Naturally, I produce my own tournaments, but that is very much so just swapping in-game and out of game and making sure I mute my mic during breaks. This was a whole different level – creating a show with rotating casters, a lot of players and storylines to tell. I had to make others look good, so it was more pressure on me to not screw up. We’ve all been there when production at an event has a slip and as the casters, we look silly telling the audience we have no audio or that we accidentally joined the first game of Maru vs Scarlett 25 minutes in (WESG I’m looking at you.) And these guys were my friends – I really wanted to make sure they could do their job and have fun doing it.
The entire process was unique to me – I had to get contracts signed with the casters due to a Blizzard request and a bundle of other things, as well as handling a large amount of money for payments.
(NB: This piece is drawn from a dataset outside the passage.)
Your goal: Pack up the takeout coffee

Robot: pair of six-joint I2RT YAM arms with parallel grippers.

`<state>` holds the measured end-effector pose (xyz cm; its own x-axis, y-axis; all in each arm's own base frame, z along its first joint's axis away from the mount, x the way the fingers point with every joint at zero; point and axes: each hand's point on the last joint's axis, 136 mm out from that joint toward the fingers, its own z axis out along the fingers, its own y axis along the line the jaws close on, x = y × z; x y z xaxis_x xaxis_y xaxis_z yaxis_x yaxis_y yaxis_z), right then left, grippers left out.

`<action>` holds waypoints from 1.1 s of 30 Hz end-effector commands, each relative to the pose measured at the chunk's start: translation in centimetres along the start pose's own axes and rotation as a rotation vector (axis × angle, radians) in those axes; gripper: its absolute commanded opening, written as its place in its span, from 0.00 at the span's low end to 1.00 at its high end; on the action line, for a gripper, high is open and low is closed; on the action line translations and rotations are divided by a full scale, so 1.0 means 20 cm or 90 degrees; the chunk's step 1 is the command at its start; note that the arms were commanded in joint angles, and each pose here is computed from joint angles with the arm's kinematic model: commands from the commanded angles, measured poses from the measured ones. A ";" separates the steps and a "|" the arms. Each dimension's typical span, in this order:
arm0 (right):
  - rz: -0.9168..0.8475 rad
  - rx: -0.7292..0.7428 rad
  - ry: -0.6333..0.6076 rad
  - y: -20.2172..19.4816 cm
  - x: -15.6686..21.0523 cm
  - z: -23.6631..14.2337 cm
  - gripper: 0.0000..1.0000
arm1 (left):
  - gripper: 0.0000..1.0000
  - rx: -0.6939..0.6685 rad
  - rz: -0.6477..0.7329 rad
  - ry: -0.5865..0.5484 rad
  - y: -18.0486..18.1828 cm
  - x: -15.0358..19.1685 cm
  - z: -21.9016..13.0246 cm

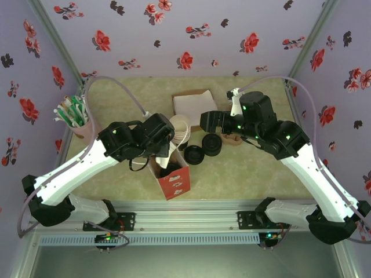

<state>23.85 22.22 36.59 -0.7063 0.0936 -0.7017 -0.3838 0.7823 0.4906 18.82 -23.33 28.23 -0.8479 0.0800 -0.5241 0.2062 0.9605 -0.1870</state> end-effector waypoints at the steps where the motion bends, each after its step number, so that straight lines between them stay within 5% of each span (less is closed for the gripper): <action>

This was the largest project I had ever run, and I personally feel like I nailed it, I overcame a lot of hurdles including having to smooth out some behind the scenes caster drama where people didn’t want to cast with each other; figuring out how to provide a program feed for the casters so they could see what was going out to the stream live and more. I look back at this event and think I did a freaking good job. This blog post is just becoming a way to stroke my own ego haha – but it is nice to look back at everything and say, “I really did well!”.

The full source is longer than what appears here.